Spectacle en japonais, espagnol surtitré en français. Déconseillé aux moins de 18 ans.
Le 25 novembre 1970, dans le quartier général des forces d’autodéfense de Tokyo, Yukio Mishima accomplit, en compagnie de ses plus fidèles, l’éventration rituelle qu’il avait longtemps rêvée, écrite et même filmée. Geste impossible, scandaleux – hara-kiri ou seppuku – que Marguerite Yourcenar tenait pour l’acte d’un héros et son ultime chef-d’œuvre.

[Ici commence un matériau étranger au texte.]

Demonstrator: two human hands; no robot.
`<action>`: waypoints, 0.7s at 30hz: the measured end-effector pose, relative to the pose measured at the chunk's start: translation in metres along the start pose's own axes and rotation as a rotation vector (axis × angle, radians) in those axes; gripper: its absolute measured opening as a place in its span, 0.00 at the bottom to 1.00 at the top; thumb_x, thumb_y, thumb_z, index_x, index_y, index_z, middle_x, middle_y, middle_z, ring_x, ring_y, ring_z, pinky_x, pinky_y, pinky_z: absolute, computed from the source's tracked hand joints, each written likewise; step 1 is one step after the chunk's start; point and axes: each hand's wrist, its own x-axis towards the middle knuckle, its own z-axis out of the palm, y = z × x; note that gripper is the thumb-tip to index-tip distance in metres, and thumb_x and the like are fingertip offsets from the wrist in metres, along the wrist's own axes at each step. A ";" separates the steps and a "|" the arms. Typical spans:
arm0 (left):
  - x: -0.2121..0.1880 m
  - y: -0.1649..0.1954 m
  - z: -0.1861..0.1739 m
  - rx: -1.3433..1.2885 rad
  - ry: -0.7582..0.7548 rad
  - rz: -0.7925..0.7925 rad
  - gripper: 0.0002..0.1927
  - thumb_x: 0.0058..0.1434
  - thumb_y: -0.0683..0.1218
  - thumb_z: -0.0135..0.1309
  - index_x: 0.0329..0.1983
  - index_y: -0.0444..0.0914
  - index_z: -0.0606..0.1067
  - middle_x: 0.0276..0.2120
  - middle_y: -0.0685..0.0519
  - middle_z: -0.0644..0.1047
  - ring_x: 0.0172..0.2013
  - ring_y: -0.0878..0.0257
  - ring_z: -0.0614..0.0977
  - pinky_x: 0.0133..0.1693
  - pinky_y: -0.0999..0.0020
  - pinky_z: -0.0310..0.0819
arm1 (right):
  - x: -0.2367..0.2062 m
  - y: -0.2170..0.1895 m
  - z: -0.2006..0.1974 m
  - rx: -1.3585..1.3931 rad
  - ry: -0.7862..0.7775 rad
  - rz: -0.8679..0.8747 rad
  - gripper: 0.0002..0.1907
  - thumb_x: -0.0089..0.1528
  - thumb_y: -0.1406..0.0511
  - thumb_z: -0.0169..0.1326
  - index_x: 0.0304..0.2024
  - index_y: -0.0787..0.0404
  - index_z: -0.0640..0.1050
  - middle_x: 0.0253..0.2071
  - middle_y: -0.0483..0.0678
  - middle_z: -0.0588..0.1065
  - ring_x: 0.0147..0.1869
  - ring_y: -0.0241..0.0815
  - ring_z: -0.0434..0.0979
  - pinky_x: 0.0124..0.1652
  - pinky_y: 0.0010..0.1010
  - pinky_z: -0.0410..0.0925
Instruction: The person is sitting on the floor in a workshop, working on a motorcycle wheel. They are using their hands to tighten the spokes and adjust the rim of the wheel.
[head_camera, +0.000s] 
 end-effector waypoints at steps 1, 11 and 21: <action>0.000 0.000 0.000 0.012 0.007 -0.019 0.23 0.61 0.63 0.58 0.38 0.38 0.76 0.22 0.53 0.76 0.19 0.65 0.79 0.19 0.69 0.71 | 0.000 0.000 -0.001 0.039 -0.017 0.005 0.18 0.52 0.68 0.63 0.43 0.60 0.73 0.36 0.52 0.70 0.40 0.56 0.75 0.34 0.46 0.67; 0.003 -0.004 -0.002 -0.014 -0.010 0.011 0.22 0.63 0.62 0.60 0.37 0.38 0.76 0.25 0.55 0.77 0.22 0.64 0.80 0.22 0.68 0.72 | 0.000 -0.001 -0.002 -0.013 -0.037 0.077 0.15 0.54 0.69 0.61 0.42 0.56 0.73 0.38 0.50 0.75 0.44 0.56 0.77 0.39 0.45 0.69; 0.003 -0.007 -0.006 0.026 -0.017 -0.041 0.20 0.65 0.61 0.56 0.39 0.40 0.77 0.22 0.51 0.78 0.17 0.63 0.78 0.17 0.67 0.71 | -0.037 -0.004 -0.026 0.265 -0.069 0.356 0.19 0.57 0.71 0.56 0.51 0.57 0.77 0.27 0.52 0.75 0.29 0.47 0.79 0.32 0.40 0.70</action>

Lectrice obsessionnelle du Pavillon d’or, Angélica Liddell se place sous le patronage de cette énigmatique figure et de sa mort légendaire. Car qui mieux que Mishima pour exprimer ce besoin viscéral de réunir, dans un même élan, la recherche absolue du choc esthétique et le désir inextinguible d’une mort héroïque ?

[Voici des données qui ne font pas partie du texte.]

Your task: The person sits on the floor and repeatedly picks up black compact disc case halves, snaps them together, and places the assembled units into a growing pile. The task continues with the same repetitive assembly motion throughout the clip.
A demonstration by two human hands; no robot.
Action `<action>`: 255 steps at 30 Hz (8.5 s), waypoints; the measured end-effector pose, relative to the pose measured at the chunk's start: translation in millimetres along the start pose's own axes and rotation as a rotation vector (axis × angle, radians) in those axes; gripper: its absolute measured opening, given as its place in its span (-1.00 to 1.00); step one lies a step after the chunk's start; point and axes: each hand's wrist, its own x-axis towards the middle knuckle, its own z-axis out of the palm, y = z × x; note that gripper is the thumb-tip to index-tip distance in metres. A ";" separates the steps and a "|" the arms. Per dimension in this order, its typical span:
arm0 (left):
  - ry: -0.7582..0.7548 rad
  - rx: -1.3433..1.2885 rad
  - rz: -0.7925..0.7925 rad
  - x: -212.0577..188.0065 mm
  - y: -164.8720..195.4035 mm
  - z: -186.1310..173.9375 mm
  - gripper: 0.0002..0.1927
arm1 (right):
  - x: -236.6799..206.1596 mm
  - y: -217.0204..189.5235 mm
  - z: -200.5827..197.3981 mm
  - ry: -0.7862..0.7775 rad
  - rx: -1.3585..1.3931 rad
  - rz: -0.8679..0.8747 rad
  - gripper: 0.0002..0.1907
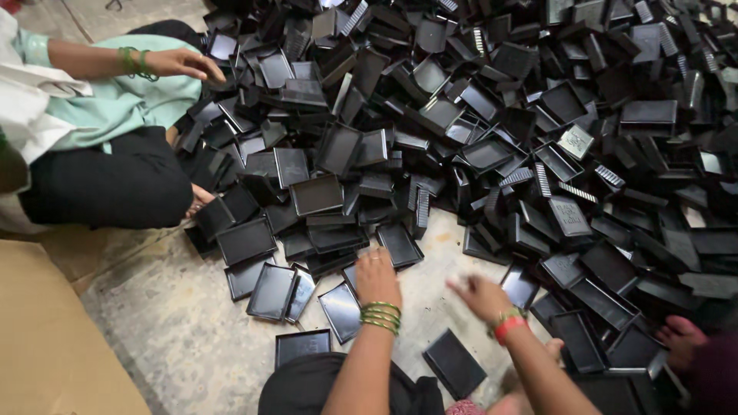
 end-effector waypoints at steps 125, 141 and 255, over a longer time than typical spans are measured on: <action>-0.591 -1.998 -0.295 -12.1 30.2 2.1 -0.55 | -29.3 -16.3 17.8 0.154 1.083 -0.420 -0.38; -0.639 -2.082 -0.243 -14.2 38.5 6.0 -0.52 | -41.6 -20.5 3.9 0.220 1.182 -0.475 -0.38; -0.275 -0.795 -0.214 -73.3 89.0 14.3 -0.29 | -87.5 119.6 44.6 -0.039 0.355 -0.008 -0.41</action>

Avec Seppuku, Liddell clôt sa Trilogie des funérailles entamée avec Vudú (3318) Blixen et Dämon. El funeral de Bergman. La mort, horizon obstiné de son théâtre, devient ici la promesse d’une éclatante beauté, d’une ravageuse violence poétique. Officiante ou thaumaturge, Liddell invoque sur la scène les figures de l’au-delà : sa poésie se mêle aux éclats fulgurants de Mishima, aux complaintes des fantômes du nô Hagoromo, et ouvre un passage entre les vivants et les morts.

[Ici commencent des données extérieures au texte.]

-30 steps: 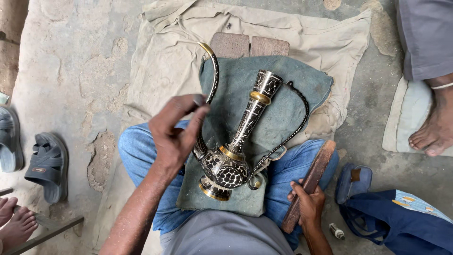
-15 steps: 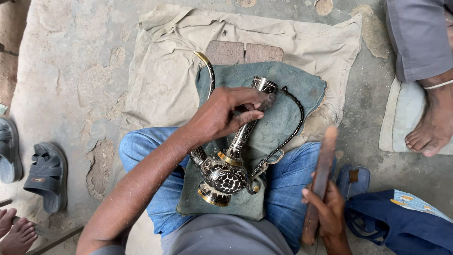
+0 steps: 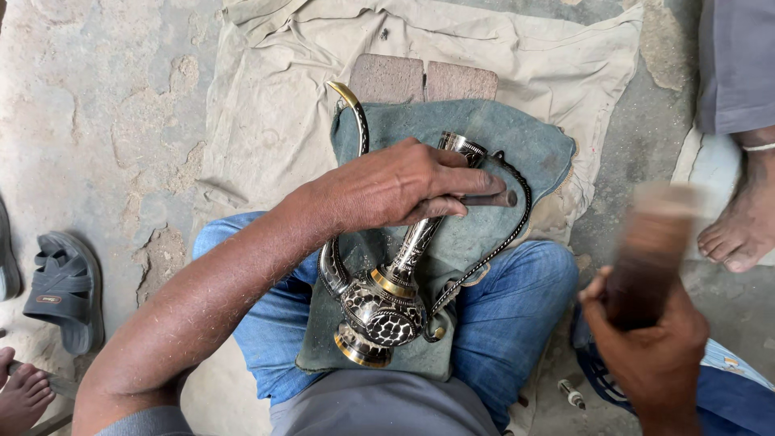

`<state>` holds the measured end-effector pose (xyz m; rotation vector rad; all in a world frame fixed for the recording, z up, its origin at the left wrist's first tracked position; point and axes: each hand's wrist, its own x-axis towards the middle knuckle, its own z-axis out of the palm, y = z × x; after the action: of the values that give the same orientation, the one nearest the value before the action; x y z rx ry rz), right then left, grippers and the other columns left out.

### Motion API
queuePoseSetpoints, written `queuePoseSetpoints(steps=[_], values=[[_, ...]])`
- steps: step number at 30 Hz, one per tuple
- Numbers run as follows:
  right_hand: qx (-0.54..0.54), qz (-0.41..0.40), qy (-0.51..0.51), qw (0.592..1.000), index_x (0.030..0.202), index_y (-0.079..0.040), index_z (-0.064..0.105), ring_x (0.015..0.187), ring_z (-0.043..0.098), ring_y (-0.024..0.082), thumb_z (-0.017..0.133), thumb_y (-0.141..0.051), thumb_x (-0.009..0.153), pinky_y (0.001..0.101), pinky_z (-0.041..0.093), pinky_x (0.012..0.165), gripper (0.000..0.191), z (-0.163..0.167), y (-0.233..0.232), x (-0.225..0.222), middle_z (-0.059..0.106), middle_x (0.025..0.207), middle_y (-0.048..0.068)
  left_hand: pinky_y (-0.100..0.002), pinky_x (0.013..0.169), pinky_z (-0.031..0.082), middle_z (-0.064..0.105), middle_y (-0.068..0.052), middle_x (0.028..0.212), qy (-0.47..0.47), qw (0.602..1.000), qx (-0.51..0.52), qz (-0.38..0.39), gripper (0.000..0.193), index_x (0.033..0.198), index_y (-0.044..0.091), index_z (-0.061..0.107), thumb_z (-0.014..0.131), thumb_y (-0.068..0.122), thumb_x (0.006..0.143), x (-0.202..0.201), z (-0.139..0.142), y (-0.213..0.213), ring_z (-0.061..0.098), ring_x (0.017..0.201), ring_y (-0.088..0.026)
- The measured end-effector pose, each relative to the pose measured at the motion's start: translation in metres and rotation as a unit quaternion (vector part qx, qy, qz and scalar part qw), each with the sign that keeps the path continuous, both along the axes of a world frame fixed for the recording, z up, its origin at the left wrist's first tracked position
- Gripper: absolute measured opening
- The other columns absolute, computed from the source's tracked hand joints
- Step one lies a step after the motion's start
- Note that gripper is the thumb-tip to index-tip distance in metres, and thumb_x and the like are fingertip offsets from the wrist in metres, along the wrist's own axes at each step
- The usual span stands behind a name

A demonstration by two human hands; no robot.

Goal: The person holds a decorative metal vessel with a curved handle on a cushion and repeatedly strikes it with a wooden mallet. The person rotates the vessel to hammer different sections, including the handle and the body.

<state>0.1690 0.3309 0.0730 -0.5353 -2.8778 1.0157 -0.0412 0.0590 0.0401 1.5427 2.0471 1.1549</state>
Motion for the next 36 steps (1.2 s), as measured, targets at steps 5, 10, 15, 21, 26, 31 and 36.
queuePoseSetpoints(steps=[5,10,15,21,26,31,36], values=[[-0.054,0.01,0.05,0.997,0.112,0.003,0.062,0.09,0.07,0.012,0.078,0.004,0.091,0.0283,0.058,0.083,0.026,0.006,0.005,-0.024,0.07,0.094,0.008,-0.052,0.088,0.057,0.073,-0.015,0.116,-0.049,0.998,0.03,0.01,0.038,0.139,0.011,0.058,0.061,0.028,0.105,-0.003,-0.006,-0.005,0.073,0.099,-0.039],[0.111,0.1,0.002,0.989,0.112,0.006,0.066,0.088,0.071,0.022,0.079,0.007,0.08,0.0364,0.057,0.079,0.034,0.015,0.008,-0.039,0.071,0.092,0.015,-0.053,0.085,0.056,0.074,-0.016,0.117,-0.057,0.998,0.03,0.013,0.039,0.138,0.011,0.058,0.061,0.028,0.104,-0.003,-0.009,-0.005,0.073,0.098,-0.039],[0.049,0.067,0.012,0.996,0.116,0.004,0.064,0.089,0.072,0.02,0.075,0.002,0.086,0.0328,0.058,0.08,0.033,0.015,0.012,-0.045,0.071,0.096,0.014,-0.051,0.09,0.058,0.074,-0.014,0.114,-0.063,0.997,0.038,0.006,0.036,0.138,0.013,0.058,0.06,0.029,0.106,-0.005,-0.008,-0.003,0.074,0.098,-0.035],[0.083,0.105,0.045,0.99,0.117,0.004,0.063,0.087,0.072,0.023,0.075,-0.003,0.092,0.0321,0.056,0.079,0.029,0.002,0.022,-0.04,0.07,0.096,0.016,-0.052,0.085,0.057,0.074,-0.014,0.11,-0.071,0.997,0.023,0.0,0.039,0.137,0.013,0.059,0.061,0.031,0.103,-0.006,-0.006,-0.001,0.074,0.095,-0.035],[0.079,0.05,-0.011,0.996,0.113,0.006,0.064,0.076,0.072,0.023,0.075,-0.003,0.09,0.0326,0.055,0.068,0.028,-0.008,0.033,-0.033,0.07,0.094,0.016,-0.052,0.085,0.057,0.073,-0.015,0.111,-0.039,0.999,0.021,0.007,0.039,0.139,0.013,0.058,0.061,0.029,0.103,-0.006,-0.004,0.0,0.073,0.097,-0.036],[0.128,0.108,0.034,0.985,0.116,0.007,0.066,0.085,0.073,0.022,0.077,-0.004,0.097,0.0329,0.057,0.078,0.025,-0.016,0.039,-0.024,0.071,0.094,0.016,-0.052,0.084,0.057,0.074,-0.014,0.112,-0.056,0.998,0.01,-0.011,0.039,0.136,0.012,0.059,0.063,0.028,0.1,-0.008,-0.002,0.001,0.073,0.098,-0.037],[0.141,0.106,0.012,0.984,0.12,0.008,0.067,0.081,0.073,0.023,0.078,-0.003,0.089,0.0345,0.057,0.074,0.035,-0.02,0.039,-0.021,0.07,0.091,0.018,-0.051,0.085,0.058,0.074,-0.014,0.116,-0.051,0.999,0.004,-0.009,0.041,0.139,0.014,0.059,0.061,0.028,0.101,-0.007,-0.006,0.001,0.074,0.098,-0.035]])
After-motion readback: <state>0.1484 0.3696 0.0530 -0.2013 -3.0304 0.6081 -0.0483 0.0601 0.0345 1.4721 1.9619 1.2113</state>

Avant que la chair ne se décompose, est-il encore possible d’atteindre la grâce ? De faire du théâtre une déflagration, de demander un peu plus de couleurs au soleil couchant ? Œuvre crépusculaire, Seppuku exige une beauté « qui fasse pleurer les dieux » et fait du suicide rituel l’ultime métaphore du « sacrifice comme acte poétique ».